* _MATERIAL FOR THIS EXERCISE_:
- Opening Delimiter -

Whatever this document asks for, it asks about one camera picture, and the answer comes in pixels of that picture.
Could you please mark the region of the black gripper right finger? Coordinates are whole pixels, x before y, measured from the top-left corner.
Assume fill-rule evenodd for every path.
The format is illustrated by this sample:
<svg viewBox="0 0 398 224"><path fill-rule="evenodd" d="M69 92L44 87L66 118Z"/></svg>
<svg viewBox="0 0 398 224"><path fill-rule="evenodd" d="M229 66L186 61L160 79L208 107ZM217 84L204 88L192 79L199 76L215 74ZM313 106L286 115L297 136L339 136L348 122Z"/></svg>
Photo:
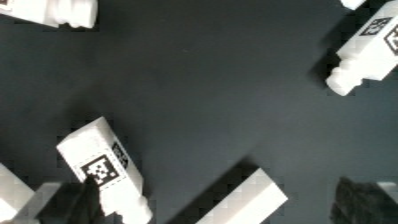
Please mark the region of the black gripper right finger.
<svg viewBox="0 0 398 224"><path fill-rule="evenodd" d="M398 224L398 203L375 182L339 178L330 221L332 224Z"/></svg>

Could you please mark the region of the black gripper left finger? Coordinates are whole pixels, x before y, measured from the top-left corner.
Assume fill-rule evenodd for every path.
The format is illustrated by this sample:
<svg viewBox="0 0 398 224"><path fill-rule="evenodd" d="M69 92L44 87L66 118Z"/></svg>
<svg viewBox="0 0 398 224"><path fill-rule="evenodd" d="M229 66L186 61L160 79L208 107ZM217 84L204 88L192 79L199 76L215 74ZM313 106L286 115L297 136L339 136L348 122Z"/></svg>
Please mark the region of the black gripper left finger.
<svg viewBox="0 0 398 224"><path fill-rule="evenodd" d="M82 183L46 182L11 224L99 224L105 214L92 177Z"/></svg>

- Closing Delimiter -

* _REQUIREMENT_:
Restate the whole of the material word for word without the pictures.

* _RESPONSE_:
Whatever this document asks for, it asks about one camera picture, and the answer comes in pixels of that picture.
Could you please mark the region of the black gripper right finger? Coordinates are whole pixels, x before y, measured from the top-left corner.
Assume fill-rule evenodd for every path.
The format is illustrated by this sample:
<svg viewBox="0 0 398 224"><path fill-rule="evenodd" d="M69 92L44 87L66 118Z"/></svg>
<svg viewBox="0 0 398 224"><path fill-rule="evenodd" d="M229 66L186 61L160 79L208 107ZM217 84L204 88L192 79L199 76L215 74ZM313 106L286 115L297 136L339 136L348 122Z"/></svg>
Photo:
Please mark the region of the black gripper right finger.
<svg viewBox="0 0 398 224"><path fill-rule="evenodd" d="M398 224L398 203L375 182L339 178L330 221L332 224Z"/></svg>

Could you please mark the region of the black gripper left finger? Coordinates are whole pixels, x before y, measured from the top-left corner.
Assume fill-rule evenodd for every path.
The format is illustrated by this sample:
<svg viewBox="0 0 398 224"><path fill-rule="evenodd" d="M69 92L44 87L66 118Z"/></svg>
<svg viewBox="0 0 398 224"><path fill-rule="evenodd" d="M229 66L186 61L160 79L208 107ZM217 84L204 88L192 79L199 76L215 74ZM313 106L286 115L297 136L339 136L348 122Z"/></svg>
Please mark the region of the black gripper left finger.
<svg viewBox="0 0 398 224"><path fill-rule="evenodd" d="M82 183L46 182L11 224L99 224L105 214L92 177Z"/></svg>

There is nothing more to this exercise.